Truth, Inspiration, Hope.

Tropical Storm Doksuri to Evolve Into a Super Typhoon, Threatens Taiwan, Hong Kong and the Chinese Mainland

Published: July 24, 2023
Typhoon Doksuri is expected to evolve into a super typhoon by July 25, and could hit the southern tip of Taiwan before threatening Hong Kong and China’s mainland. (Image: screenshot

On Monday, July 23, tropical storm Doksuri evolved into a typhoon and is expected to further develop into a super typhoon by Tuesday as it meanders its way into the Luzon Strait between the Philippines and Taiwan.

A super typhoon would be considered a Category 5 storm in the Atlantic Ocean, with estimated wind speeds of up to 253 kilometres per hour or 157 miles per hour.

As the storm intensifies, forecasters are concerned that it may make landfall in the Chinese province of Guangdong, after hitting the southern tip of Taiwan and could impact Hong Kong.

Authorities in Hong Kong said on Monday that it may issue its second typhoon alert of the year. 

At 4 pm on Monday, Doksuri was about 580 km (360 miles) northeast of Manila with forecasters saying that its estimated maximum wind speeds could surge to 195 kilometres per hour or 121 miles per hour by Tuesday.

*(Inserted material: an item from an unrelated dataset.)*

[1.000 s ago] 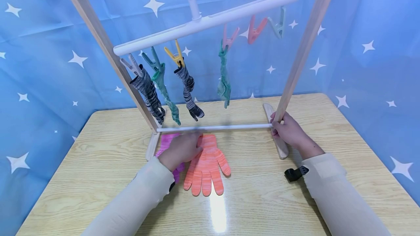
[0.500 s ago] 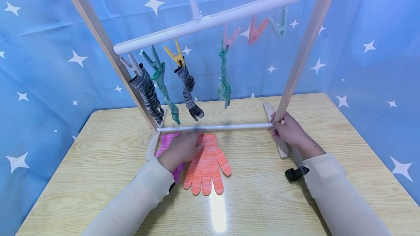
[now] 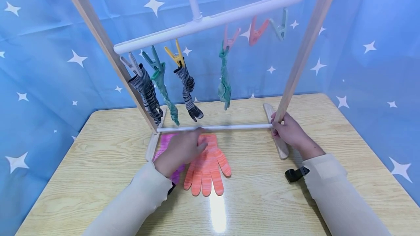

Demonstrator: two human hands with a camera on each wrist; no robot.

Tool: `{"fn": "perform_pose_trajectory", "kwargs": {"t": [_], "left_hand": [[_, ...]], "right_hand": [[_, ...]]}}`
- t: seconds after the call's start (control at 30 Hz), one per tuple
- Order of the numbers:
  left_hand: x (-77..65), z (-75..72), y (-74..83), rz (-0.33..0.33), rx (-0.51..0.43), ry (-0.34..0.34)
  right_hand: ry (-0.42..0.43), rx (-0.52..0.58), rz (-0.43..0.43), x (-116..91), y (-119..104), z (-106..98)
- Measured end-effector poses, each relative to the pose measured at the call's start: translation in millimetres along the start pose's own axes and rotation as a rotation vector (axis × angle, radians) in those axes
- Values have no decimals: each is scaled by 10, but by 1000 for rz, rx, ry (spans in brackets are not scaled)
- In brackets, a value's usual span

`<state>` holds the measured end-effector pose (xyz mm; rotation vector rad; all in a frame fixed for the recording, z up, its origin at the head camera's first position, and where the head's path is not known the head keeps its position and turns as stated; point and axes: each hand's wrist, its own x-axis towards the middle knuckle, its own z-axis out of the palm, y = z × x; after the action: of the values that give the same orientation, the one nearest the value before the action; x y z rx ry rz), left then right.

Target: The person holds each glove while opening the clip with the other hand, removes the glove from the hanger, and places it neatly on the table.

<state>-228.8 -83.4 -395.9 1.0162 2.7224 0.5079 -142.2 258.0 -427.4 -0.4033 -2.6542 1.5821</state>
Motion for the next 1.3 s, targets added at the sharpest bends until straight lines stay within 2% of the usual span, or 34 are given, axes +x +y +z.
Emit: {"fn": "perform_pose_trajectory", "kwargs": {"t": [0.1, 0.2, 0.33, 0.53, 0.7, 0.83, 1.03, 1.17, 1.3], "left_hand": [[-51, -55, 58, 2, -50, -1], [-93, -107, 123, 10, -88, 37], [-148, -164, 217, 44, -159, 163], [-204, -257, 415, 141, -318, 347], [-207, -328, 536, 213, -367, 457], [-187, -348, 587, 261, -443, 537], [-133, -374, 630, 296, -495, 657], [-86, -402, 660, 302, -514, 703], [-35, -418, 697, 302, -533, 697]], "right_hand": [[5, -14, 0, 4, 9, -5], [7, -26, 2, 12, 18, -7], [1, -20, 0, 26, 23, -4], [8, -25, -3, 22, 28, -5], [2, -24, -9, 10, 24, 3], [-4, -10, -19, 12, 19, 16], [-3, -6, -15, 23, 36, 27], [1, 4, -18, 27, 45, 28], [12, -2, -27, 12, 46, 20]]}}
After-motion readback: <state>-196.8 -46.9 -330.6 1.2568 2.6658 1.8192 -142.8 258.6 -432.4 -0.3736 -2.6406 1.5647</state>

Speaking on a radio program on Monday, David Lam Hok-yin, acting senior scientific officer at an observatory in Hong Kong said, “Typhoon Doksuri could potentially move towards the south of Taiwan or the eastern coast of Guangdong province,” adding that, “If it moves towards southern Taiwan, the downdraft’s main impact on Hong Kong would be hotter weather. If it moves westwards towards eastern Guangdong, then there will be a higher impact on Hong Kong’s weather, with more showers and stronger winds.”


According to the Observatory, Doksuri, which means “eagle” in Korean, will create squally thunderstorms triggered by high temperatures, and could impact the southeastern coast of China later this week. 

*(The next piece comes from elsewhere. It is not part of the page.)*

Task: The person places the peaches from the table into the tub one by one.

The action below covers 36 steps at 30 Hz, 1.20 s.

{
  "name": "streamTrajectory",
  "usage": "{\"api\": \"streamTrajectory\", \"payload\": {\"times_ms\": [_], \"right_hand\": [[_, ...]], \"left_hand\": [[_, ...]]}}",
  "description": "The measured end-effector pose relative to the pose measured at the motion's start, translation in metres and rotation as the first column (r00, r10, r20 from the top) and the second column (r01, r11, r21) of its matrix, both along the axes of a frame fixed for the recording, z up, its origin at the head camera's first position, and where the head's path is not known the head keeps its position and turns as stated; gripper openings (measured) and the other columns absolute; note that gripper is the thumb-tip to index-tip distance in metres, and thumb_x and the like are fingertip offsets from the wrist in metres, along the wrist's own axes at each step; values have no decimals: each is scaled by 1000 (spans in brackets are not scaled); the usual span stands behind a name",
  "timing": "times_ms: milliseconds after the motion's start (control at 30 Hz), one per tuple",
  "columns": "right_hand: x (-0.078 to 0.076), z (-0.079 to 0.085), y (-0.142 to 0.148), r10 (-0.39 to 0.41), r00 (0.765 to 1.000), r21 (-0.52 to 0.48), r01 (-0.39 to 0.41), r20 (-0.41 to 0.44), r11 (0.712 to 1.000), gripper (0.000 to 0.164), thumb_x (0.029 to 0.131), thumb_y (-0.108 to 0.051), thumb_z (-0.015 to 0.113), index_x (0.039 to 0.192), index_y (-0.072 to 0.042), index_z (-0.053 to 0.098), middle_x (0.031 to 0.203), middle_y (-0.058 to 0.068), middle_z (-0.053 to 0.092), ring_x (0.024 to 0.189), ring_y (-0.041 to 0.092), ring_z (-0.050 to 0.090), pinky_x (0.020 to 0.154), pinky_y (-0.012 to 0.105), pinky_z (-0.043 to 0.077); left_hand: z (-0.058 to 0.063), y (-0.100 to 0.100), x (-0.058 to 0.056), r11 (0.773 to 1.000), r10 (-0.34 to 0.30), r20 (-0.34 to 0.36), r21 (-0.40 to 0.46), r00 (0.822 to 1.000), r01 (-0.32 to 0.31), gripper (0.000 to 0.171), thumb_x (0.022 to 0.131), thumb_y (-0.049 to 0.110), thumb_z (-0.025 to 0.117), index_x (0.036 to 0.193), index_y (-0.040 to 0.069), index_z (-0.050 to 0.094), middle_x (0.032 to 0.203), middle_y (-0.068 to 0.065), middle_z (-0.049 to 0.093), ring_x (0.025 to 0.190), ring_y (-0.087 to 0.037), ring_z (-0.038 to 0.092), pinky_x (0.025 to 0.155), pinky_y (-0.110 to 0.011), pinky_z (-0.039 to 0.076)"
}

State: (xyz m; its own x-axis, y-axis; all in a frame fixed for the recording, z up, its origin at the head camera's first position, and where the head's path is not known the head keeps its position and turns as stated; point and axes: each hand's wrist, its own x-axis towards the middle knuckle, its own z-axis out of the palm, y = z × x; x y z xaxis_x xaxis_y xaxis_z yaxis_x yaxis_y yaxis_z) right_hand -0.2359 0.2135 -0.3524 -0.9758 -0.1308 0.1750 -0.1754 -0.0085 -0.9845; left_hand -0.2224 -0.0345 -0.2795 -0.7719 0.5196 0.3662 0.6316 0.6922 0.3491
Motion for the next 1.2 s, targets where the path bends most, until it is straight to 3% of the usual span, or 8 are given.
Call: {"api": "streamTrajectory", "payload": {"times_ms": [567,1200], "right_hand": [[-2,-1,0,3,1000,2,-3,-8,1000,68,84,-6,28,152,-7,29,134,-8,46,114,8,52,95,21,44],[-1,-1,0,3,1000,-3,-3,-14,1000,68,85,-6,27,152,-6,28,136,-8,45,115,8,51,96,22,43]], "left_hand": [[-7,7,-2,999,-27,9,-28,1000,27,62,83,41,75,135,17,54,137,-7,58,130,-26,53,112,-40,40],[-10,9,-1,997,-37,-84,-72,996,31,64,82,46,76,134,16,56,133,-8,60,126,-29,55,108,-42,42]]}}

The storm’s exact path is unknown. It could make a direct hit on Taiwan, which would bring devastating damage but weaken the storm before it made landfall on the mainland, or it could miss Taiwan altogether and hit the Chinese province of Guangdong.  

Taiwan’s weather agency is expected to issue a warning by Tuesday, advising seabound vessels to be vigilant, and telling residents to avoid beaches. 

The uncertainty has prompted many governments in the region to brace, including the government of the Philippines. 

Philippine President Ferdinand R. Marcos Jr. suspended all public school classes on Monday and closed government offices in the capital region, excluding those that provide critical services. 

It was just a week ago that typhoon Talim, the season’s first typhoon, slammed into Guangdong province, bringing torrential rains, flash flooding and even beached a whale.

Nearly 230,000 people were forced to evacuate according to state-run Xinhua news agency. 

The typhoon forced the closure of 68 coastal tourist spots, the recall of thousands of fishing vessels, and the cancellation of numerous flights, the agency said. 

The storm’s impact was felt as far northeast as Fuzhou city in Fujian province, where residents reported flash flooding that carried vehicles, furniture and household appliances through the streets.